▶ YOUR INSTRUCTIONS:
Would you please retype, exactly, the lines of the listing below between the line with "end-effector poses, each" and the line with "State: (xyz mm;", inclusive?

*** Opening INFORMATION PROVIDED ***

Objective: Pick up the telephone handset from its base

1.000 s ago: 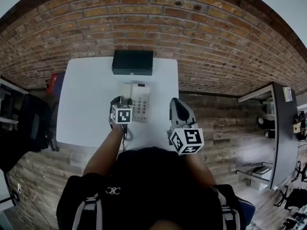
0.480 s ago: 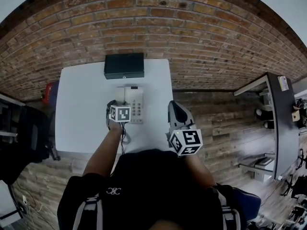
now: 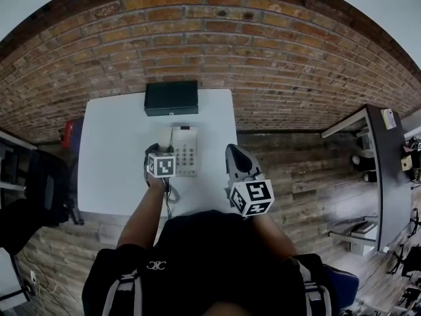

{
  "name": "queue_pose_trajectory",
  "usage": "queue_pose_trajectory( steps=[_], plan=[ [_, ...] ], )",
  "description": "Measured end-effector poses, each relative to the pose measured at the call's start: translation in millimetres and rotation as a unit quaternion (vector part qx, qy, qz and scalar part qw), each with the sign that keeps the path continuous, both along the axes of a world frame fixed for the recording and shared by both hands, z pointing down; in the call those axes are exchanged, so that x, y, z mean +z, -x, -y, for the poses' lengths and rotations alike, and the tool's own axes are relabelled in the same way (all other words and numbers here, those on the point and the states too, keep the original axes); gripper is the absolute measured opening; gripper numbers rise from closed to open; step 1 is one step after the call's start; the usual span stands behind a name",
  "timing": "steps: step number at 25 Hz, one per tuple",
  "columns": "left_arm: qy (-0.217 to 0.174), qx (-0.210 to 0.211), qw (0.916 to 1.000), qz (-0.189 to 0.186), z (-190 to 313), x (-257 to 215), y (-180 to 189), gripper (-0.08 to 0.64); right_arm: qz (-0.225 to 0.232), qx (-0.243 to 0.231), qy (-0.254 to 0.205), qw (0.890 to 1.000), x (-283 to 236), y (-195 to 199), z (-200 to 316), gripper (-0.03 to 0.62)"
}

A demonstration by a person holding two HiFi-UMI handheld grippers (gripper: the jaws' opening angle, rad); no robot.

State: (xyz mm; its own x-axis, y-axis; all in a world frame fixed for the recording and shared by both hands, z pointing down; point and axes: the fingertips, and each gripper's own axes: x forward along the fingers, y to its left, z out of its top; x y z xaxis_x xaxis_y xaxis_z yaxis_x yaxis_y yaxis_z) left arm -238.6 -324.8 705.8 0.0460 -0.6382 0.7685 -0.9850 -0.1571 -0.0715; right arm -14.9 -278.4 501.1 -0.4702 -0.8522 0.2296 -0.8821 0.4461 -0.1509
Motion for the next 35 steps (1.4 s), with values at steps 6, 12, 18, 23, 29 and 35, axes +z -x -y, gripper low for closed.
queue_pose_trajectory(
  steps=[6, 12, 18, 23, 29, 35],
  plan=[
    [-0.03, -0.022, 0.9981, -0.048, -8, -26, 0, 0.216, 0.007, -0.026, -0.002, 1.0, 0, 16, 4, -0.003],
    [-0.081, -0.045, 0.9924, -0.081, -19, -74, 6, 0.216, 0.029, -0.031, -0.012, 0.999, -5, 27, 10, -0.003],
    [-0.138, -0.047, 0.9849, -0.093, -36, -131, 6, 0.216, 0.063, -0.062, -0.004, 0.996, -6, 47, 14, -0.003],
    [-0.189, -0.05, 0.9769, -0.085, -55, -177, 7, 0.216, 0.053, -0.084, -0.014, 0.995, -8, 67, 12, -0.003],
    [-0.225, -0.057, 0.9706, -0.066, -79, -201, 8, 0.216, 0.042, -0.097, -0.034, 0.994, -13, 83, 11, -0.003],
    [-0.217, -0.071, 0.9708, -0.075, -92, -192, 12, 0.216, 0.047, -0.119, -0.037, 0.991, -15, 95, 7, -0.003]
  ],
)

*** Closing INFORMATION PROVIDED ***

▶ SOLUTION TO THE EXERCISE:
  "description": "Measured end-effector poses, each relative to the pose measured at the call's start: translation in millimetres and rotation as a unit quaternion (vector part qx, qy, qz and scalar part qw), each with the sign that keeps the path continuous, both along the axes of a world frame fixed for the recording and shared by both hands, z pointing down; in the call those axes are exchanged, so that x, y, z mean +z, -x, -y, for the poses' lengths and rotations alike, and the tool's own axes are relabelled in the same way (all other words and numbers here, those on the point and the states too, keep the original axes); gripper is the absolute measured opening; gripper numbers rise from closed to open; step 1 is one step after the call's start; the usual span stands behind a name",
  "timing": "steps: step number at 25 Hz, one per tuple",
  "columns": "left_arm: qy (-0.217 to 0.174), qx (-0.210 to 0.211), qw (0.916 to 1.000), qz (-0.189 to 0.186), z (-190 to 313), x (-257 to 215), y (-180 to 189), gripper (-0.08 to 0.64); right_arm: qz (-0.225 to 0.232), qx (-0.243 to 0.231), qy (-0.254 to 0.205), qw (0.890 to 1.000), x (-283 to 236), y (-195 to 199), z (-200 to 316), gripper (-0.03 to 0.62)"
}

A demonstration by a person holding two HiFi-UMI handheld grippers (gripper: the jaws' opening angle, rad); no robot.

State: (xyz mm; its own x-axis, y-axis; all in a world frame fixed for the recording and shared by both hands, z pointing down; point and axes: the fingertips, and each gripper's own axes: x forward along the fingers, y to its left, z out of its top; x y z xaxis_x xaxis_y xaxis_z yaxis_x yaxis_y yaxis_z) left arm -238.6 -324.8 705.8 0.0460 -0.6382 0.7685 -0.9850 -0.1571 -0.0715; right arm -14.9 -278.4 501.1 -0.4702 -0.8522 0.2296 -0.8821 0.4461 -0.1509

The exercise has nothing more to it.